Neno district is a rural and impoverished district in south-west Malawi, with an estimated population of approximately 165 000 in 2017.14 Located along the border of Mozambique in a remote and mountainous region, Neno District Hospital is not accessible by tarmac roads. The majority of the population is subsistence farmers and 95% of households are without electricity.15 The socioeconomic status of Malawi is poor in general, where nationally the average income is US$1 per day.16 HIV prevalence in Malawi’s south-west zone was as high as 15% in 2010,15 the highest in the country; 2014 national statistics indicate a 10% average national prevalence.17 Malawi was listed by WHO as one of the 30 countries with high TB/HIV burden,18 and malnutrition rates (prevalence) in children under 5 years are around 4%.19 Maternal mortality in the country is also the highest in the world at 439 per 100 000 live births, and Neno district data show that only 57% of married women are on modern family planning.20 NCD care, while listed in the Essential Health Package in Malawi’s Health Sector Strategic Plan II, is extremely limited in the rural areas, and population data suggest that up to a third of Malawian adults suffer from hypertension and over 5% from diabetes.21

Study design: stepped-wedge, cluster-randomised trial

The implementation of the new CHW model is designed so that it may be evaluated as a stepped-wedge, cluster-randomised trial (SW-CRT) (figure 2). The stepped-wedge study design was selected for a number of reasons. First, the training of CHWs needs to be staggered due to training capacity constraints. Second, all sites in Neno will receive the intervention. And third, the stepped-wedge RCT design permits estimation of the causal effects of the intervention.22 23 We plan to conduct a long-term follow-up at 3 years postimplementation making use of routinely collected data to determine whether any effects observed in the primary analysis persist over time. Additionally, we plan to conduct an economic evaluation of the programme in the future.

Figure 2

Household model stepped-wedge roll-out. CHW, community health worker; SCHW, senior community health worker.  

Sample selection

Eleven intervention sites were clustered into six groups based on population size such that each group had a manageable number of CHWs to train. The order of implementation for these six sites was randomised by a third party. In the SW-CRT study design, each cluster crosses over from the control group to intervention group until all groups have received the intervention. The six clusters were created from the 11 sites based mostly on geographical location and on catchment area sizes (mean population 21 848, range 12 515 to 27 426). There are no exclusion criteria, as the study aims to assess whether CHWs assigned to more households and with a more integrated care system (rather than just HIV and TB), will be able to more effectively reach households in need of health support. Households can refuse the CHW’s service; however, based on our 10 years experience with CHWs working in Neno, this is a rare occurrence.

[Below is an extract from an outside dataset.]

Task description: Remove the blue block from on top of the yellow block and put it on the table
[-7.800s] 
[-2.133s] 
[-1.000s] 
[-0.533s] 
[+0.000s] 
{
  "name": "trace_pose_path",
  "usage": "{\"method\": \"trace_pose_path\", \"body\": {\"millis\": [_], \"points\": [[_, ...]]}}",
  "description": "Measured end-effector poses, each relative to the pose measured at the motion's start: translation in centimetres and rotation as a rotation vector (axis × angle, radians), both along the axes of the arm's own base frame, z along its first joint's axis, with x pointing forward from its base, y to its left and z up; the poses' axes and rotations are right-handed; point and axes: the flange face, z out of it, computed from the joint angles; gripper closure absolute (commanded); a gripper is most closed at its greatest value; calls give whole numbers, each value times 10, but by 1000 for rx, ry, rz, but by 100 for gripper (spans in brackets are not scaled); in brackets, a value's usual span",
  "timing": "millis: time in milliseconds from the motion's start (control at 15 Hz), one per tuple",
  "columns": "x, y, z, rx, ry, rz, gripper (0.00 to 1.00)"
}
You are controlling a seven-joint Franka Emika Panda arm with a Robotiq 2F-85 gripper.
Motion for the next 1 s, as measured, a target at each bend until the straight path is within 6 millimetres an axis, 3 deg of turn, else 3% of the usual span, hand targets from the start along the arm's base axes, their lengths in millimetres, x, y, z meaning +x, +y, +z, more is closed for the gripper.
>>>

Recruitment, hiring and supervision of CHWs

Each CHW will serve an average of 30 households (range 20–40). Household is defined by the family unit and the head of household, encompassing all of the dependents that individual is providing for. This ratio was chosen accounting for household spacing and difficult terrain in Neno; the anticipated CHW workloads including monthly home visits and longitudinal support for approximately 12 patients with chronic illness and six pregnant women; expert advice from CHWs and CHW programme leaders; and the need to have CHWs in every village living in the communities they serve. In addition, a previous pilot study tested a ratio of one CHW to 20 households, and this study will use a higher ratio in order to test a less costly model. The ratio will vary slightly based on the geography and household spacing of given catchment areas. Each of Neno’s 138 villages will be assigned enough CHWs to meet this requirement. The CHW cadre in Neno will grow from 1000 CHWs to approximately 1200. Each CHW will receive a monthly stipend of Malawian Kwacha (MWK) 15 000 or approximately US$21. Additionally, all CHWs will be supervised at the village level, with one senior CHW (SCHW) assigned per village. For larger villages (>300 households), two or more SCHWs will be assigned. If the villages are small and proximate, one SCHW will oversee multiple villages. SCHWs will also be responsible for 15 households in addition to their supervision duties. After rolling out the Household Model, we estimate 185 SCHWs will be assigned. SCHWs will be paid a monthly stipend of MWK23 000 or approximately US$32.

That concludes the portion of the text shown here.